Problem statement
Once the line holding "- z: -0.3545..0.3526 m" appears, repeat it and each line after it to the end of the data, exactly and with nothing else; pictures stay out.

========================================

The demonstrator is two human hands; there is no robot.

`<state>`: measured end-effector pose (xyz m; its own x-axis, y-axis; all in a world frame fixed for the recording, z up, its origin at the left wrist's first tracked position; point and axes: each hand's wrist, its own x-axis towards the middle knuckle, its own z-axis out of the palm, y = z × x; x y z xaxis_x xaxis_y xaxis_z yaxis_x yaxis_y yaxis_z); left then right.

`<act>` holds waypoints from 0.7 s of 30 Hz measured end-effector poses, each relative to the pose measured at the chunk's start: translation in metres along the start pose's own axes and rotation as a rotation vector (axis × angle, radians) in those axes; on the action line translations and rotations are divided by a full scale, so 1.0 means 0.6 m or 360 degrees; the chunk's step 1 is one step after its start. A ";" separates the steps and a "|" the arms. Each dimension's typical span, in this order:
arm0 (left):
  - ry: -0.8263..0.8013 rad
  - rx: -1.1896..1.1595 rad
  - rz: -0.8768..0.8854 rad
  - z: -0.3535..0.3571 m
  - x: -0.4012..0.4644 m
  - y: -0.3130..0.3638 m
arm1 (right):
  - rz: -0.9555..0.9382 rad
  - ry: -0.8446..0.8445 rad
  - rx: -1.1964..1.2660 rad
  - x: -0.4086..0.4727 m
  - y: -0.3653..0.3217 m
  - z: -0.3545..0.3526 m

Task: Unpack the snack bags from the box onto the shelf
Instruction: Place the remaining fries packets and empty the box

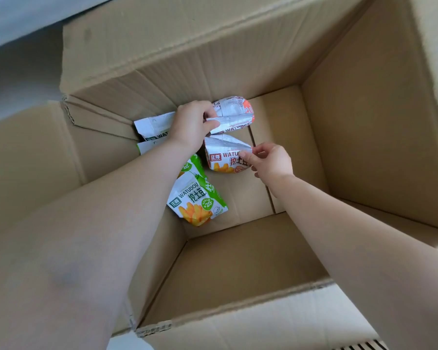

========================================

Result
  - z: -0.3545..0.3526 m

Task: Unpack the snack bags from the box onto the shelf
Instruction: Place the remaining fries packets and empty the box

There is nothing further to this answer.